** TASK GOAL **
Don't include pictures. Quote the lines below from the first through the line that contains "Could you please draw the outline of the purple".

** SUPPLIED RECORDS **

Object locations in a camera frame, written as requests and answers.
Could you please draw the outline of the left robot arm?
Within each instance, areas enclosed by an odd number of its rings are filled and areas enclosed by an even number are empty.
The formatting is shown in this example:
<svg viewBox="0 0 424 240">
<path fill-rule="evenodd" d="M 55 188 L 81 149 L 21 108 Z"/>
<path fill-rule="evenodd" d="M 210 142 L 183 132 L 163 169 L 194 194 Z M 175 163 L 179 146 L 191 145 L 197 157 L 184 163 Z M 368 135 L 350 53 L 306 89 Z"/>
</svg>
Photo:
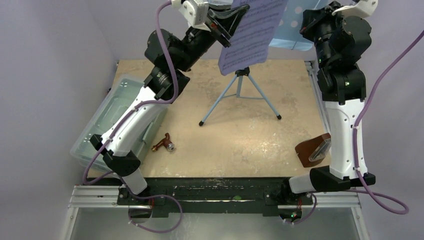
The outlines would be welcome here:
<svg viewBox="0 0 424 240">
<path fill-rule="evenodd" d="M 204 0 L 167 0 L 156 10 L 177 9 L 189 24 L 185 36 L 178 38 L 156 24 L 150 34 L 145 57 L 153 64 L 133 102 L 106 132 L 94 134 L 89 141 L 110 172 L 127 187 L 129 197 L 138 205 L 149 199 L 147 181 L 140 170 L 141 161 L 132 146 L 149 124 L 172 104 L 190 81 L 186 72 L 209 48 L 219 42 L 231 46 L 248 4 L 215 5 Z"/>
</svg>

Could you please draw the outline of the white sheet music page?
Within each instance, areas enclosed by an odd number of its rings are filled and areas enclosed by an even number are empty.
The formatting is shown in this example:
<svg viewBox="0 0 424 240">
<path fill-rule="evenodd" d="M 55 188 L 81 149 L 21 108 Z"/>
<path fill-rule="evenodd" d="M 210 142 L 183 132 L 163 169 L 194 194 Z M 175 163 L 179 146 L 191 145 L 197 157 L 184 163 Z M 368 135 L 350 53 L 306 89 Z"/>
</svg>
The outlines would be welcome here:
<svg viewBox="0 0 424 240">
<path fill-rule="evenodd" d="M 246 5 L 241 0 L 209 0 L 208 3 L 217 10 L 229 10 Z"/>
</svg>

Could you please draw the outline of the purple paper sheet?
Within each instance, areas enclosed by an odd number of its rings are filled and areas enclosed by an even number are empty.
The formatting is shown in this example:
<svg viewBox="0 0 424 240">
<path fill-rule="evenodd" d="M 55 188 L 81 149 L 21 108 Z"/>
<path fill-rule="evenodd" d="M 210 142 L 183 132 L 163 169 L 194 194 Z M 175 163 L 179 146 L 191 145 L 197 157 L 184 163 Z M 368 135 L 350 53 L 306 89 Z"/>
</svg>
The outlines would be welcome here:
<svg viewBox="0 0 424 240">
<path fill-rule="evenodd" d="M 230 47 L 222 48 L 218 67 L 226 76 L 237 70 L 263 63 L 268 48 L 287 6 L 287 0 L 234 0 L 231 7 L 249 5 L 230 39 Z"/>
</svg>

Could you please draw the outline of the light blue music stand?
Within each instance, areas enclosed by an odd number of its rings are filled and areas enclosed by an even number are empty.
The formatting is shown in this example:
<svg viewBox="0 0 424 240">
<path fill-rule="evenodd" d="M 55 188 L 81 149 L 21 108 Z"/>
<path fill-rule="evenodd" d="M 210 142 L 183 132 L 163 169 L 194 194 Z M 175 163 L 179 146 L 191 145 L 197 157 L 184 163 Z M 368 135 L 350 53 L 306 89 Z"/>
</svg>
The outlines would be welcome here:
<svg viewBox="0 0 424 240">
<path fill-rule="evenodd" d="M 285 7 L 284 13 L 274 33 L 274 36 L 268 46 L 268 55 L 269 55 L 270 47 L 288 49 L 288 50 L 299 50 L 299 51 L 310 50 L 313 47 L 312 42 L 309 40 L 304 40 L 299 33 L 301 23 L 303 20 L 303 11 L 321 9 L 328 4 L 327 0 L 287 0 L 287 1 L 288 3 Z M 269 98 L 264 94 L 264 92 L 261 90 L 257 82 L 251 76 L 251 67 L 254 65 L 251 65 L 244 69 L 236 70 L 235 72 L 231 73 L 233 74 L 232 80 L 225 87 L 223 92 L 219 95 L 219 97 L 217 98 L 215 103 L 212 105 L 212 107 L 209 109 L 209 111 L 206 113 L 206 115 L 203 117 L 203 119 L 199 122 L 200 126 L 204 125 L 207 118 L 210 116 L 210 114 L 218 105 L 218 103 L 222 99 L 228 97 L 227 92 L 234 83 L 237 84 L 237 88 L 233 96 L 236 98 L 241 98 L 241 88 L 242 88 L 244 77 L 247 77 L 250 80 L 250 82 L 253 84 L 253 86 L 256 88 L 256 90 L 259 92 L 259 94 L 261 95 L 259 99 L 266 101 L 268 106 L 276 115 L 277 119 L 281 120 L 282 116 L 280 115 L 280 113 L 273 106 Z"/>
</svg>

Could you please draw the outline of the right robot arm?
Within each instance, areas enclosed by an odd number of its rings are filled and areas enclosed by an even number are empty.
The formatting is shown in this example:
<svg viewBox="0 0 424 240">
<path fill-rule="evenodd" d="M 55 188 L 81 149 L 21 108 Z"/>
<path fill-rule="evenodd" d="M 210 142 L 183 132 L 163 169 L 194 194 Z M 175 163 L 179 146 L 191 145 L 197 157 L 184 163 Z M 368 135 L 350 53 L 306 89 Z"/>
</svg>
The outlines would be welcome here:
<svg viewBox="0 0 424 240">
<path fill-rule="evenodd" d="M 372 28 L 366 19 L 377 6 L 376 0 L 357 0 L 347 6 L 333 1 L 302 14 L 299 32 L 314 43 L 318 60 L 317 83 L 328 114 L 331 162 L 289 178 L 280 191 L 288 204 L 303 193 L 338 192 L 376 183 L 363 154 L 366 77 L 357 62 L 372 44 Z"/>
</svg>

** EXERCISE RESULT **
Object locations in a camera frame, written as requests and answers.
Could you please draw the outline of the left robot arm?
Within each instance, areas enclosed by an odd number of its rings are filled and areas enclosed by an even number are empty.
The formatting is shown in this example:
<svg viewBox="0 0 424 240">
<path fill-rule="evenodd" d="M 55 188 L 81 149 L 21 108 Z"/>
<path fill-rule="evenodd" d="M 210 142 L 183 132 L 163 169 L 194 194 Z M 175 163 L 179 146 L 191 145 L 197 157 L 184 163 Z M 368 135 L 350 53 L 306 89 Z"/>
</svg>
Photo:
The outlines would be welcome here:
<svg viewBox="0 0 424 240">
<path fill-rule="evenodd" d="M 204 0 L 167 0 L 156 10 L 177 9 L 189 24 L 185 36 L 178 38 L 156 24 L 150 34 L 145 57 L 153 64 L 133 102 L 106 132 L 94 134 L 89 141 L 110 172 L 127 187 L 129 197 L 138 205 L 149 199 L 147 181 L 140 170 L 141 161 L 132 146 L 149 124 L 172 104 L 190 81 L 186 72 L 209 48 L 219 42 L 231 46 L 248 4 L 215 5 Z"/>
</svg>

Could you please draw the outline of the white sheet music page?
Within each instance, areas enclosed by an odd number of its rings are filled and areas enclosed by an even number are empty.
The formatting is shown in this example:
<svg viewBox="0 0 424 240">
<path fill-rule="evenodd" d="M 55 188 L 81 149 L 21 108 Z"/>
<path fill-rule="evenodd" d="M 210 142 L 183 132 L 163 169 L 194 194 Z M 175 163 L 179 146 L 191 145 L 197 157 L 184 163 Z M 368 135 L 350 53 L 306 89 Z"/>
</svg>
The outlines would be welcome here:
<svg viewBox="0 0 424 240">
<path fill-rule="evenodd" d="M 246 5 L 241 0 L 209 0 L 208 3 L 217 10 L 229 10 Z"/>
</svg>

Could you please draw the outline of the purple paper sheet?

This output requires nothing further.